I’ve tried not saying anything for months, to trying to talk about it gently and openly...but he never responds. He just makes some derogatory ‘yes dear’ comment..and walks away. I honestly don’t know what to do. But it is making me feel so lost & low.
Am I being unreasonable in wishing he would look after himself more? Or am I right to think that a man who truly cared what his partner thought, would take some pride in with his hygiene and his appearance.

The fact he doesn’t seem to care about how he looks, and just doesn’t make any effort to be ‘romantic’ in any way

Because that’s exactly what had been bothering me. Whether I really was that bad a nag,

OP. I hope you don't mind me copying and pasting some of the sentences that jumped out from your posts.

You don't really believe you were and are a nag. You already know that you aren't. You already know that your DH will practice self care for other people. You are wondering why he won't do the same for you. IMO you are really asking that despite, all you have been through together, despite forgiving him for an affair, despite having a wonderful young family, why your DH seems to have 'given up'. Nobody here can say whether he has 'checked out' of the marriage. Personally I know many people who slob around and gain weight when they are in relationships. Perhaps they are comfortable, they don't feel the need to impress anymore and it becomes a lifestyle. But if you look at the words you used in your posts 'it is making me feel lost and low', I think that regardless of why your DH has slipped into this routine, if you are unhappy enough to start feeling like this on a frequent basis, you have to look at what can be changed and accept your DH will, most likely, not be the person to change, which means it will have to be you.

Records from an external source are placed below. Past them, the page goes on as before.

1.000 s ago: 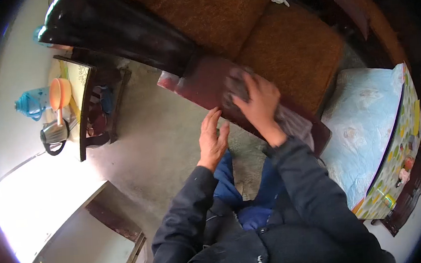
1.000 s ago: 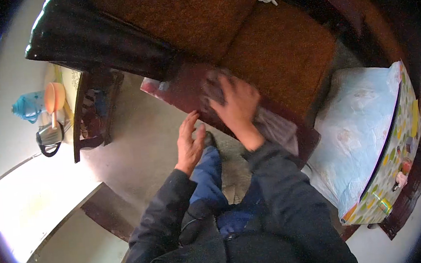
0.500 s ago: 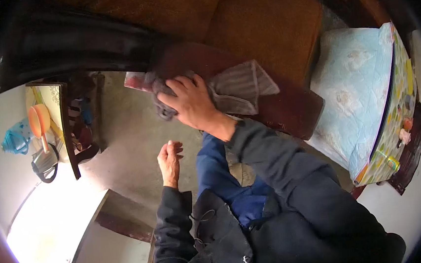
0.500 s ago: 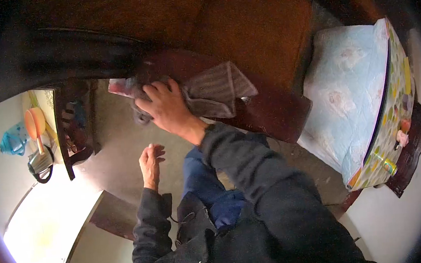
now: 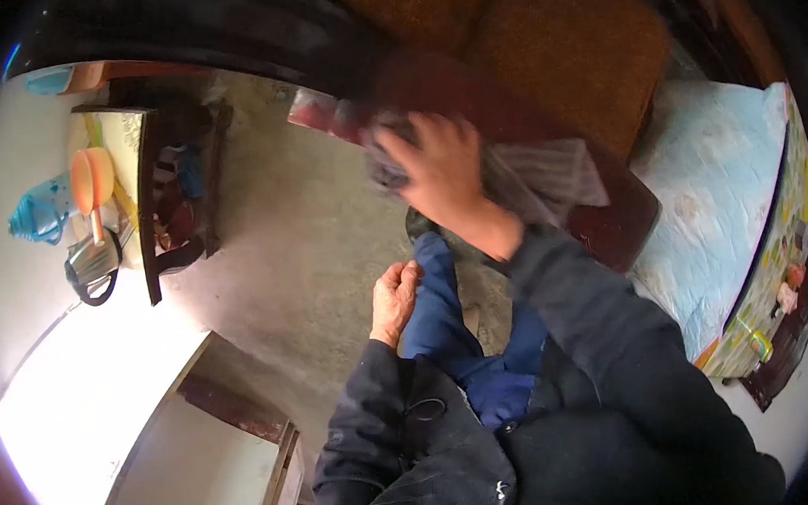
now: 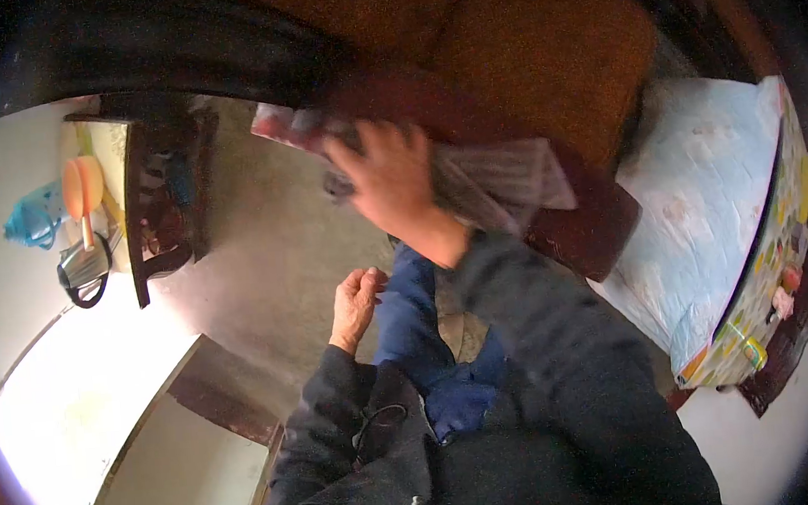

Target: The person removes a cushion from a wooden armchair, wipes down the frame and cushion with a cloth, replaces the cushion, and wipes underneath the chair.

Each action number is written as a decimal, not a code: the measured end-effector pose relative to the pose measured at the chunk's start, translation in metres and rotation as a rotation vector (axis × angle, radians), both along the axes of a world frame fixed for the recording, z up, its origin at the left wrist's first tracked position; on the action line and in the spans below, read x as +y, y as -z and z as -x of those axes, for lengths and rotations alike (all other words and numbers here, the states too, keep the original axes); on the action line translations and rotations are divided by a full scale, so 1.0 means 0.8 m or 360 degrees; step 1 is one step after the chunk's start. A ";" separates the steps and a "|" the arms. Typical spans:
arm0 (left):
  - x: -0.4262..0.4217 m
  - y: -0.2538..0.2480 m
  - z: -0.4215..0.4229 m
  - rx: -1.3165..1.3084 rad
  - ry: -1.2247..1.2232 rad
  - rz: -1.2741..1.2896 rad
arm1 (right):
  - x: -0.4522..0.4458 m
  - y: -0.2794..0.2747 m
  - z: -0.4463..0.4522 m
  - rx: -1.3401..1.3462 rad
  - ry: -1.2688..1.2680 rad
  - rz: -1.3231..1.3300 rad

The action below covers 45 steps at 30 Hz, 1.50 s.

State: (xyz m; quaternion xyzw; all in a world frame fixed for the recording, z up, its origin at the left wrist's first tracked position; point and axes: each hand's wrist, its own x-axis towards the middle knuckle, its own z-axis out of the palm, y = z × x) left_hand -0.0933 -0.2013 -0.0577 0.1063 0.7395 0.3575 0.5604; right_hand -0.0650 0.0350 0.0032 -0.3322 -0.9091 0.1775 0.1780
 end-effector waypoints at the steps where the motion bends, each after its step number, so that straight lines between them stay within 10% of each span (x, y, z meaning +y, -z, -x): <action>1: -0.006 -0.003 0.001 0.0006 -0.0047 0.0019 | 0.000 0.003 0.033 -0.0048 -0.0015 0.0038; 12: 0.009 -0.028 0.038 0.0245 -0.0080 -0.0042 | 0.021 0.030 0.036 0.0262 0.0183 0.0156; 24: 0.223 -0.083 -0.099 0.1048 0.0379 -0.0520 | 0.087 0.019 -0.370 0.0333 0.1111 -0.0084; 28: 0.297 -0.076 -0.168 0.1442 0.1173 -0.1116 | 0.069 0.035 -0.482 0.0290 0.1415 -0.0105; 32: 0.359 -0.074 -0.268 0.1486 0.1620 -0.1116 | 0.049 0.066 -0.540 0.0862 0.2064 0.0268; 42: 0.389 -0.014 -0.364 0.1945 0.1981 -0.1009 | -0.028 0.164 -0.573 0.2272 0.2185 0.1882; 45: 0.387 -0.008 -0.358 0.1994 0.2008 -0.1016 | -0.102 0.203 -0.535 0.1431 0.1853 0.1556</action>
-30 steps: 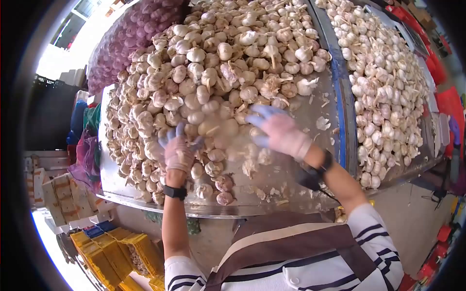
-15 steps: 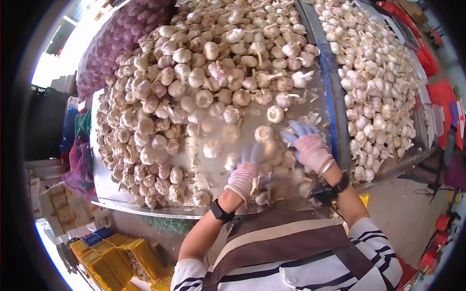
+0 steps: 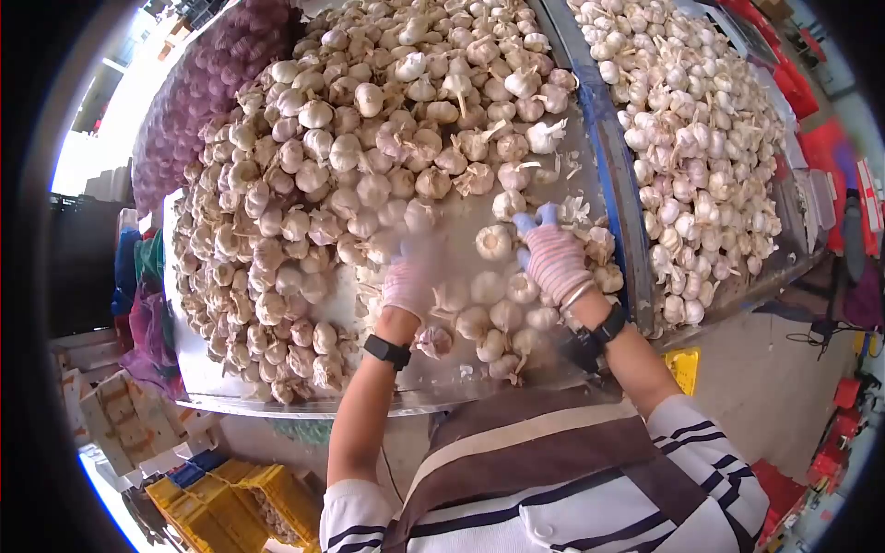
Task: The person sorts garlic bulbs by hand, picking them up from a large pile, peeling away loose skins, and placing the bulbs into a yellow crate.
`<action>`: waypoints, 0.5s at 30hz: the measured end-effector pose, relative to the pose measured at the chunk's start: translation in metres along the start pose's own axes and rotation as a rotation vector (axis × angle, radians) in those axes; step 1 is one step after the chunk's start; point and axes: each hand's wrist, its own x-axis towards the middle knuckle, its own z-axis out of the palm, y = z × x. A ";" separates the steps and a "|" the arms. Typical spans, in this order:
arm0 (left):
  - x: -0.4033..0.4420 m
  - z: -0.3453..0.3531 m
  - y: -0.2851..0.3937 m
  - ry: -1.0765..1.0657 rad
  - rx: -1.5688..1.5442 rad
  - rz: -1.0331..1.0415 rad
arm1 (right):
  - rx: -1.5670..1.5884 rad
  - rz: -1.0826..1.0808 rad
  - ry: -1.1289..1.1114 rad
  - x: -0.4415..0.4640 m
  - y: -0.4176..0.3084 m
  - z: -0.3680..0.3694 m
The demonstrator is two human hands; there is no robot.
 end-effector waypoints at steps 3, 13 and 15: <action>-0.005 -0.007 0.001 0.037 -0.107 0.138 | -0.035 -0.009 0.021 0.008 0.012 0.011; -0.084 -0.055 -0.012 0.132 -1.389 -0.026 | 0.391 0.019 -0.468 -0.132 0.072 -0.172; -0.093 -0.049 -0.012 0.167 -1.447 0.000 | 0.268 -0.100 -0.363 -0.159 0.064 -0.182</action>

That can either be simply putting up with him as he currently is or making the changes that affect your family. That is scary but living with someone you are in the process of developing contempt for is scarier.

thebewilderness · 08/05/2018 02:23

You can't make it work by yourself and it sounds like he stayed when he didn't want to and now is exhibiting symptoms of depression. Let him go. He is not what you need.

MrsCrabbyTree · 08/05/2018 03:05

His actions are speaking louder than words. I am sorry but I agree with others who said he has checked out of your marriage.

He could be depressed but on the other hand he could be playing a passive aggressive game where he wants you to end the marriage. Possibly to salve his conscience - he can then tell family and friends that you were the one who wanted the divorce, twisting the issue to favour him.

The only advice I have is to seek couples counselling as I think an outside opinion of his attitude may allow him to see you are not nagging.

Alexkate2468 · 08/05/2018 06:05

He sounds depressed. Turn this around to being the female... Would the advice be the same. As for "tough shit, it's his problem, not yours". I think in this attitude we find part of the reason for for the campaigns around male suicide rates.

It does sound as if he's checked out of the marriage. There's No excuse for the adultery at all but that may be entirely separate to this.

Also there are always two sides to a story.

Alexkate2468 · 08/05/2018 06:07

Btw... Not dismissing your feelings, OP. It sounds horrendous to deal with and I'd struggle to stay in that situation... Just found done of the advice you've given really harsh considering we only have your version of events.